Once you know that, the teaching of God's Word is very important to us and we are working to
fill the pulpit. We've asked a few men from our body to teach over the next several weeks,
Stephen Denton, Billy Morganson, and Dave Gibson. Next week we have asked Scott Menez, a
former pastor who is well known to many in our body. Scott met with the elders and staff this
week to pray and encourage us in a word. So the elders want to make you aware of our recent
activities. Our weeks have been filled with extra but necessary meetings to discuss Chad’s exit,
and circumstances that led up to it. This has required giving up time at work and with family. We
share this only to let you know we are taking this very seriously. The elders want to make you.
I'm sorry. There will be an all church meeting, so if you missed it, there will be an all church
meeting on Sunday, July 14th at 6:00 PM. We'll be updating you on multiple items and taking
questions from the body, so please attend if possible. So at this time, you just want to spend a
few moments in personal prayer, prayer for each and everyone of you. So if you could just take
a few moments by yourself, bow our heads and let's pray.

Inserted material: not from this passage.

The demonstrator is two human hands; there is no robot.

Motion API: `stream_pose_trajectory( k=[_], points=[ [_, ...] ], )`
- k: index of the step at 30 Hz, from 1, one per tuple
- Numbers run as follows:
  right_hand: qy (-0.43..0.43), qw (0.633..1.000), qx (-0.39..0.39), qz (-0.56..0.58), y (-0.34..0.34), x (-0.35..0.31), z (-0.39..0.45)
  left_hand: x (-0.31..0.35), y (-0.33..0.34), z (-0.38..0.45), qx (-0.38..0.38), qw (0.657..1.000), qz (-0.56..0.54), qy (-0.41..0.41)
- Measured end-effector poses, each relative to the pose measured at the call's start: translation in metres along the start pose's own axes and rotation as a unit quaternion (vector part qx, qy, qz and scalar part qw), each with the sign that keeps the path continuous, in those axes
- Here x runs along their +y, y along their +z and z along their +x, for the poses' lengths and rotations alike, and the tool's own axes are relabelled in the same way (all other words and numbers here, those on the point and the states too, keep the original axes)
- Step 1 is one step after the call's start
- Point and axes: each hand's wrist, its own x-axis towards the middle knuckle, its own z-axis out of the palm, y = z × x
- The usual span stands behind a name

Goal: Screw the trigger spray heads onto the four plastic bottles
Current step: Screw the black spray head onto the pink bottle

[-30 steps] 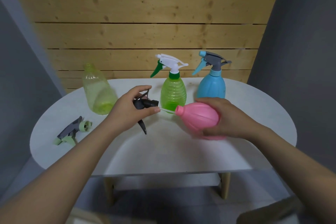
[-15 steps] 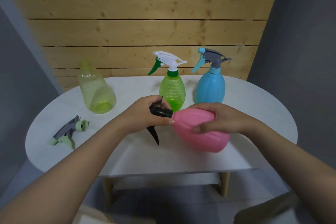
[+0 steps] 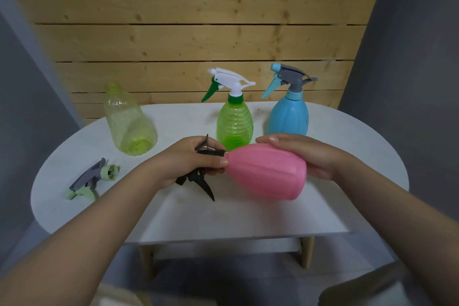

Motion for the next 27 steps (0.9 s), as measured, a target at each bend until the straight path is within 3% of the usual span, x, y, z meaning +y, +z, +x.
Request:
stream_pose_trajectory(
  k=[5, 12, 14, 21, 27],
  points=[
    [0.001, 0.994, 0.035, 0.107, -0.008, 0.003, -0.003, -0.004, -0.011, -0.001, 0.060, 0.996, -0.070, -0.003],
    [0.029, 0.997, 0.064, -0.017, 0.000, 0.004, -0.005, -0.008, -0.017, -0.007, 0.069, 0.997, -0.006, 0.037],
    [0.045, 0.997, 0.060, -0.030, 0.000, 0.006, -0.003, -0.008, -0.017, -0.008, 0.070, 0.997, -0.008, 0.034],
    [-0.004, 0.994, -0.009, 0.106, -0.004, 0.009, -0.003, -0.006, -0.021, -0.010, 0.076, 0.996, -0.048, 0.003],
    [0.041, 0.997, 0.041, -0.040, 0.002, 0.006, -0.005, -0.003, -0.021, -0.012, 0.081, 0.996, -0.001, 0.023]
  ],
)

Heavenly Father, as the elders of Faith Community Bible Church, we pray to you today. As
servants, we pray for your wisdom from above. In James 3:13 your word says, “Who is wise in
understanding among you by his good conduct? Let him show his works in the meekness of
wisdom.” Later, in 3/17, it says,”But the wisdom from above first is pure, then peaceable, gentle,
open to reason, full of mercy and good fruits, impartial and severe. (18) And a harvest of
righteousness is sown in peace by those who make peace.”
May we all be at peace with one another, in service to our Lord Jesus Christ and in unity with
one another for the glory of your Kingdom. In Colossians 3:12 -15, it says , “Put on then, as
God's chosen holy ones, holy and beloved, compassionate hearts, kindness, humility,
meekness and patience. (13) Bearing with one another, and if one has a complaint against
another, forgiving each other. As the Lord has forgiven you, so you must also forgive.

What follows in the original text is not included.